> _What is needed_
Search the data for the string "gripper", and report each line where it is found.

*** Data segment ***

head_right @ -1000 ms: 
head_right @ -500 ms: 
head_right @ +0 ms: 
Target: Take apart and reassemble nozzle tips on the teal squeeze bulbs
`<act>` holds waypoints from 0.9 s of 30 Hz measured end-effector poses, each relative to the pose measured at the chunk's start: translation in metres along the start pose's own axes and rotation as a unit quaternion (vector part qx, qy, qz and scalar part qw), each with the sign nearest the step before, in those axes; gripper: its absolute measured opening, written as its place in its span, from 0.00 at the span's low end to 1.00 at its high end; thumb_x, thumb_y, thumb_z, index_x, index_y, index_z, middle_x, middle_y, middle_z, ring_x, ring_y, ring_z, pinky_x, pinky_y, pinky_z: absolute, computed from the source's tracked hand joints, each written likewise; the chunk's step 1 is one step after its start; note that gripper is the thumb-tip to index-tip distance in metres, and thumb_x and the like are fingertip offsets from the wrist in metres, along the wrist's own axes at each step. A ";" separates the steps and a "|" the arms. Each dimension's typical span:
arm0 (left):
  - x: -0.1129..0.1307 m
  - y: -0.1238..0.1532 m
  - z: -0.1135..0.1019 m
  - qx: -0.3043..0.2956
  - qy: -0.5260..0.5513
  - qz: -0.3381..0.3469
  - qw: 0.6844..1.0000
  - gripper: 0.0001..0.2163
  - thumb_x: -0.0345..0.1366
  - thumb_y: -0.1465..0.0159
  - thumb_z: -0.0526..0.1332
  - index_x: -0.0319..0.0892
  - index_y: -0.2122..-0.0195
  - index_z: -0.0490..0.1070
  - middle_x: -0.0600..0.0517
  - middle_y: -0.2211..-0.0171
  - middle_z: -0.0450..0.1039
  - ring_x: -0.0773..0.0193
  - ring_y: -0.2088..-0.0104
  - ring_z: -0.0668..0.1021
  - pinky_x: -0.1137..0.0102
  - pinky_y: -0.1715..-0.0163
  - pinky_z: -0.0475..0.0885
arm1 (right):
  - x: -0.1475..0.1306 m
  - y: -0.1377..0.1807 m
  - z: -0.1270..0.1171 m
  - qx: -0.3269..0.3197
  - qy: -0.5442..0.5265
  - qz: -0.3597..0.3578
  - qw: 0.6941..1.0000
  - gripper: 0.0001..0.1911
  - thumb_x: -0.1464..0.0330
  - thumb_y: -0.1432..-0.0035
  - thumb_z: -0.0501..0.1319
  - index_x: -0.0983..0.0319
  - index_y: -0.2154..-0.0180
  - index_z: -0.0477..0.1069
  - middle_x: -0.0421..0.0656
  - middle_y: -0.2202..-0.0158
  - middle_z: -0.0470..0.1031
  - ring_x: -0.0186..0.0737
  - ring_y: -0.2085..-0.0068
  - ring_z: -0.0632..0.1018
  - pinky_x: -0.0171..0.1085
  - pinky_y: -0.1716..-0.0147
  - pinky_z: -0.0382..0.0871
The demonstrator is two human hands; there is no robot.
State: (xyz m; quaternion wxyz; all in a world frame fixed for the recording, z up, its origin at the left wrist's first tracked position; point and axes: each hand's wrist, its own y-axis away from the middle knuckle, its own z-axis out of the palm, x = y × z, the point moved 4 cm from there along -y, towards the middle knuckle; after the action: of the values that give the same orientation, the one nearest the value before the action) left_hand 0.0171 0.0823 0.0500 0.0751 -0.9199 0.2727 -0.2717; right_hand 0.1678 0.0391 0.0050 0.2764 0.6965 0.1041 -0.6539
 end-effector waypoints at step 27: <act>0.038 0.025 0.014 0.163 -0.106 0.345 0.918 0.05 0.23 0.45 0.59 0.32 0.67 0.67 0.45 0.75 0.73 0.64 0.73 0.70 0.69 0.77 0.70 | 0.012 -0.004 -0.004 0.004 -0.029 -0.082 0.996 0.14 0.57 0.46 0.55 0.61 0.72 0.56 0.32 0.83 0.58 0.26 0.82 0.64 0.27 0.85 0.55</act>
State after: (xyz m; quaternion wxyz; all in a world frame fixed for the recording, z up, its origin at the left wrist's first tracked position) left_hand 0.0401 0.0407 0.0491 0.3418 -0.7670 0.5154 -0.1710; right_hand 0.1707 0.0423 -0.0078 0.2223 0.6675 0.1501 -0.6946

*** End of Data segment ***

> _Answer box_
`<act>` holds waypoints from 0.9 s of 30 Hz measured end-effector poses, each relative to the pose measured at the chunk's start: translation in metres along the start pose's own axes and rotation as a unit quaternion (vector part qx, qy, qz and scalar part qw), each with the sign nearest the step before, in those axes; gripper: its absolute measured opening, written as its place in its span, from 0.00 at the span's low end to 1.00 at its high end; thumb_x, thumb_y, thumb_z, index_x, index_y, index_z, middle_x, middle_y, middle_z, ring_x, ring_y, ring_z, pinky_x, pinky_y, pinky_z: absolute, computed from the source's tracked hand joints, each written likewise; the chunk's step 1 is one step after its start; note that gripper is the thumb-tip to index-tip distance in metres, and thumb_x and the like are fingertip offsets from the wrist in metres, along the wrist's own axes at each step. A ";" separates the steps and a "|" the arms. Each dimension's typical span:
  - gripper: 0.0001..0.2163
  - gripper: 0.0001..0.1911

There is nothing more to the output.